[EXERCISE] In the listing below, how many lines contain the word "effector"? Please respond with the number only.

[AVAILABLE DATA]
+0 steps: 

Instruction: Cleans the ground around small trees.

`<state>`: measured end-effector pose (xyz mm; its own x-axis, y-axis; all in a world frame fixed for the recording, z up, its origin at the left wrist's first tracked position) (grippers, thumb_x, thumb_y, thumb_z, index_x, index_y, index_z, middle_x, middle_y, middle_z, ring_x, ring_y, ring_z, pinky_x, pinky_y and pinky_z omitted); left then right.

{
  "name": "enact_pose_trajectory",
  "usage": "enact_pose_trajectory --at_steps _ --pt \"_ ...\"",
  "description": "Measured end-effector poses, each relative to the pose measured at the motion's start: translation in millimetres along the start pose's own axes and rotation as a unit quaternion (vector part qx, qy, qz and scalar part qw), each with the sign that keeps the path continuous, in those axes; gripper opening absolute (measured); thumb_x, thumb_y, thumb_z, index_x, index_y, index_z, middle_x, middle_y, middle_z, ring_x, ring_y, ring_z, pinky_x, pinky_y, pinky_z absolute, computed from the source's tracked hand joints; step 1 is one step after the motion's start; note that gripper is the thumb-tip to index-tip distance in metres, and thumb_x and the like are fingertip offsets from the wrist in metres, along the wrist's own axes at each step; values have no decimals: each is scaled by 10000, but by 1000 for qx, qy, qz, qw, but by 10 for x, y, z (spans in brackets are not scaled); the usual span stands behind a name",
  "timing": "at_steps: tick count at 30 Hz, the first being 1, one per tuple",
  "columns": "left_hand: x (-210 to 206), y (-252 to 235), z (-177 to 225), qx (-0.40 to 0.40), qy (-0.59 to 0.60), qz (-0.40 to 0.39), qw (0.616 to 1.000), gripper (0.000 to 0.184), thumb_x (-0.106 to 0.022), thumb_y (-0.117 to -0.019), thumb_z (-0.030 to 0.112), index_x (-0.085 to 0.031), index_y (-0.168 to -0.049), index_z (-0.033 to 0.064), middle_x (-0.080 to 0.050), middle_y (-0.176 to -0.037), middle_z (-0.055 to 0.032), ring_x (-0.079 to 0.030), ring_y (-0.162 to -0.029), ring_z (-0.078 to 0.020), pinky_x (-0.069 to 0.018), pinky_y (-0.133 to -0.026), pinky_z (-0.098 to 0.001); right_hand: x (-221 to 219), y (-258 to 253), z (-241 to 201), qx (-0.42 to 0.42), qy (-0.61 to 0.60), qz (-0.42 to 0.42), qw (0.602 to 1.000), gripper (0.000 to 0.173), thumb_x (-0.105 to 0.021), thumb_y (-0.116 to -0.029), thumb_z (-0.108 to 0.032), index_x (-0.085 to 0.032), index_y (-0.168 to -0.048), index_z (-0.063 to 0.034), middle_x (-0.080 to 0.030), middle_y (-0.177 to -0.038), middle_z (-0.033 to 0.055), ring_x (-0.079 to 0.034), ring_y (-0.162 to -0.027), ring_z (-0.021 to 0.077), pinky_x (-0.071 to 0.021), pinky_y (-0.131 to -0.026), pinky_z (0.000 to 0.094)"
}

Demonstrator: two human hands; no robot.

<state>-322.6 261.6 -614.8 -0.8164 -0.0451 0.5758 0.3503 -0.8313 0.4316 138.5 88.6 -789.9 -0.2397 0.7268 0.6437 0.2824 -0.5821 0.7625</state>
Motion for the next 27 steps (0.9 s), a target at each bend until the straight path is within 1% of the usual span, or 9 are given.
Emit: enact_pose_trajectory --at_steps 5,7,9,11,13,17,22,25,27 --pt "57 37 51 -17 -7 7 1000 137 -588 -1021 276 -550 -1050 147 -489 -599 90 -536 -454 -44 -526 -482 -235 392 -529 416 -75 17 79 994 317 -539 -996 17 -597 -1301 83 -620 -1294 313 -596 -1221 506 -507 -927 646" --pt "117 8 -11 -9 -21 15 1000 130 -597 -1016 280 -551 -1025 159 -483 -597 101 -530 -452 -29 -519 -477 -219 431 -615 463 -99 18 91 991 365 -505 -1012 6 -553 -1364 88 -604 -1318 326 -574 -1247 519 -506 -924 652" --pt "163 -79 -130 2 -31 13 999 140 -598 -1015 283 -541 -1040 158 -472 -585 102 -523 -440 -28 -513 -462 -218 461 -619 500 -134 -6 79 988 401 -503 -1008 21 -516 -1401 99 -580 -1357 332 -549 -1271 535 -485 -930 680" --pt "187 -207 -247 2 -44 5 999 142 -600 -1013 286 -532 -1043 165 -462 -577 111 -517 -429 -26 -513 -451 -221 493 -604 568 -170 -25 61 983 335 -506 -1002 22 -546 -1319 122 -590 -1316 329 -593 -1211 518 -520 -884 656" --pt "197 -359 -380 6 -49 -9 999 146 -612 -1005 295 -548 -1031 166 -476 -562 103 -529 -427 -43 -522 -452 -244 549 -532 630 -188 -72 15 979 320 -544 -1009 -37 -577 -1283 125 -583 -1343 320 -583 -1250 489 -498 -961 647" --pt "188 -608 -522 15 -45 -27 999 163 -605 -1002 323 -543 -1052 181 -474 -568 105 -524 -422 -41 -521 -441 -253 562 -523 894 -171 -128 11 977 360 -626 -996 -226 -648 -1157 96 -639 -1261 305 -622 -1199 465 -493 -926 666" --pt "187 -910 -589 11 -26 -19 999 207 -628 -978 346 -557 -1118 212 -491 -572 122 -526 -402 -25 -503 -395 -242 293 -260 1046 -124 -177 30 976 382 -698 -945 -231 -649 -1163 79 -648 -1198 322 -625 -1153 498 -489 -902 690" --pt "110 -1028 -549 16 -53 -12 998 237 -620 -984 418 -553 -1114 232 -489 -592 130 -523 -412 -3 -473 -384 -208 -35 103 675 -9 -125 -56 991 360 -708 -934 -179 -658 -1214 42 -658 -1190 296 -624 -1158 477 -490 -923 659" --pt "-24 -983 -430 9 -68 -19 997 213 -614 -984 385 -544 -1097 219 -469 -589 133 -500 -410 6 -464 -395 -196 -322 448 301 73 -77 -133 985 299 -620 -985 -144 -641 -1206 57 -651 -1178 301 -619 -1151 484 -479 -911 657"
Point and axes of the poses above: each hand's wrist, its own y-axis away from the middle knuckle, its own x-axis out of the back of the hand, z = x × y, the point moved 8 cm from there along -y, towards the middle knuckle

[SOLUTION TO THIS TASK] 2